Monopole d’influence

Impressions citadines par Catherine DorionCatherine Dorion

Bonnes gens, c’est important : lisez le livre de Gabriel Nadeau-Dubois, «Tenir tête», chez Lux, que vous détestiez ou admiriez l’auteur. Un point de vue que les médias traditionnels n’ont finalement jamais transmis aux Québécois.

Et je réfléchis. Aucune ligne claire ne sépare le véritable État de droit (qui garantit aux citoyens la possibilité de participer activement à la fabrication de leur histoire au lieu de la laisser à une gang qui ne voit leur pays que comme un panier de ressources naturelles et humaines à exploiter à son avantage), aucune ligne claire, donc, ne sépare le véritable État de droit de la dictature répressive. Un million de niveaux de gris se situent entre les deux. Je sais que, depuis que je suis assez grande pour saisir ce qui se passe chez nous, nous glissons doucement vers la seconde. Et il n’y aura pas de signal d’alarme pour nous dire soudainement : «HÉ HO! Nous avons basculé du côté obscur!»

En fait, non, c’est faux; le signal d’alarme se fait déjà entendre, il est déjà là, il résonne doucement et à mesure que nous continuerons à glisser il se fera plus insistant, plus fort, plus incontournable.

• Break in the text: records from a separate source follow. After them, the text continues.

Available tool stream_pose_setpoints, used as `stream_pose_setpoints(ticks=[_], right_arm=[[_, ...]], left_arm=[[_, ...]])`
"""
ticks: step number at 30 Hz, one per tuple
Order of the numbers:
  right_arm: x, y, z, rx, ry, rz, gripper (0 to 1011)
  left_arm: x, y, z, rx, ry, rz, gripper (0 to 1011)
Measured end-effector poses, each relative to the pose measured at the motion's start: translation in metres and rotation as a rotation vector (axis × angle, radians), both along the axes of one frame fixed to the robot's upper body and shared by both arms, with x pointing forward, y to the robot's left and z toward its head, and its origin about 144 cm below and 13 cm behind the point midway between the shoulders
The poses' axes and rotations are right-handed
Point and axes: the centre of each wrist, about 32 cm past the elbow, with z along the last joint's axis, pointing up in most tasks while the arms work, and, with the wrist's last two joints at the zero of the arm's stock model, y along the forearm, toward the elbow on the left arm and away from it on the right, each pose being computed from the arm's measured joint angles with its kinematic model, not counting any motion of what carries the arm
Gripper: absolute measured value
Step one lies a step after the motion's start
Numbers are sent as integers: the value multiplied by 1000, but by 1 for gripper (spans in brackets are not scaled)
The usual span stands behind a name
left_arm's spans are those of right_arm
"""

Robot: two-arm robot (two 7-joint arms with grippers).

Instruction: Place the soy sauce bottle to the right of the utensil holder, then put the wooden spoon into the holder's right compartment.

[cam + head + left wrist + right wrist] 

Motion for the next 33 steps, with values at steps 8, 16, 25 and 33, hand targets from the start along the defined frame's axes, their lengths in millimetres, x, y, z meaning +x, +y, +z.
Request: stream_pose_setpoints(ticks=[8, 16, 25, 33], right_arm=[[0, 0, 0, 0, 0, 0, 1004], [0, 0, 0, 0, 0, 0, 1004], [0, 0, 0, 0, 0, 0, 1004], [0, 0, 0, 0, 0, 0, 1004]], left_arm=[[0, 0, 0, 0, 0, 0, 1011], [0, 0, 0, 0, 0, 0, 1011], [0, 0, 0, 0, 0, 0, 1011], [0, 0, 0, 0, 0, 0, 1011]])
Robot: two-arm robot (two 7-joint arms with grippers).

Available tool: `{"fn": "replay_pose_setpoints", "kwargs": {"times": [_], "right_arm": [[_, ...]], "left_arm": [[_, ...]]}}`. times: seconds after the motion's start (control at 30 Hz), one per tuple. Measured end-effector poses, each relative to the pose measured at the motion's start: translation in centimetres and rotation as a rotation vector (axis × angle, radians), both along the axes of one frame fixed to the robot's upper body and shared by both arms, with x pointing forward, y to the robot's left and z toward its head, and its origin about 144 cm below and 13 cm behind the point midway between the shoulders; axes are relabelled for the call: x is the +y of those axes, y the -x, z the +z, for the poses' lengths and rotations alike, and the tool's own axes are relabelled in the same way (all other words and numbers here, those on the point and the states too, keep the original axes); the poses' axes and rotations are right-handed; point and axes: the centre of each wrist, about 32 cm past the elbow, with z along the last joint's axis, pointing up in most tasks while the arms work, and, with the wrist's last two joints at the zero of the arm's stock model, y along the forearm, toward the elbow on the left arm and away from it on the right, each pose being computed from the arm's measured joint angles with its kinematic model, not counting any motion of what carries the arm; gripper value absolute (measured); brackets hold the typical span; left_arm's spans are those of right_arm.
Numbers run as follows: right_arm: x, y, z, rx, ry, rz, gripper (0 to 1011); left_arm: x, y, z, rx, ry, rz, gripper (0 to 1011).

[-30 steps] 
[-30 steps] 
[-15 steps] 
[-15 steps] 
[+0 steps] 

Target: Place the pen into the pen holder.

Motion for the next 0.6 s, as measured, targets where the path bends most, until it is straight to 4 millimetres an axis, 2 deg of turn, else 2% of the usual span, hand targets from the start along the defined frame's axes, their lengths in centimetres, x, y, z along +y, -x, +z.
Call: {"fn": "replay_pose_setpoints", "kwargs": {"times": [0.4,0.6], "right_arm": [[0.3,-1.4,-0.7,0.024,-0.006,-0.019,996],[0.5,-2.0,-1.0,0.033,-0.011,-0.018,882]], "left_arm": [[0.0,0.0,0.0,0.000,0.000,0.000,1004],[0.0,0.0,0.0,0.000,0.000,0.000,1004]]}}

Le problème, c’est que l’oreille s’accoutume. Comme disait Beckett : «L’air est plein de nos cris. Mais l’habitude est une grande sourdine.»

Finalement, la loi spéciale répondait à la peur de ceux qui ne voulaient pas perdre la situation enviable qu’ils avaient obtenue dans notre société telle qu’organisée, avec ses passe-droits acquis, ses warp-zone vers les postes intéressants dans les médias, en politique ou ailleurs. Cette loi répondait à leur angoisse qui s’exprimait de plus en plus violemment à mesure que la tension montait. Rendre les manifestations illégales (C’était quoi l’idée? Oui au droit de manifester sauf si un réel changement social devient possible?) trahissait le désir sourd de ces gens-là, celui de nous tenir tous dans le seul endroit où le débat politique devrait selon eux avoir lieu : dans nos salons, divisés devant nos télés, devant le message qu’ils ont concocté pour nous. Ce que cette loi a laissé voir, c’est leur désir angoissé d’être les seuls à déterminer la teneur du «débat public», c’est leur anxieux attachement à leur monopole d’influence sur la psyché collective québécoise.

Ils ont tiré sur tous les leviers qu’ils possédaient. Et ce sont les créateurs de politique à venir qui occuperont l’autre extrémité de ce jeu de souque à la corde. Se laisseront-ils porter par le courant ou se mettront-ils à créer?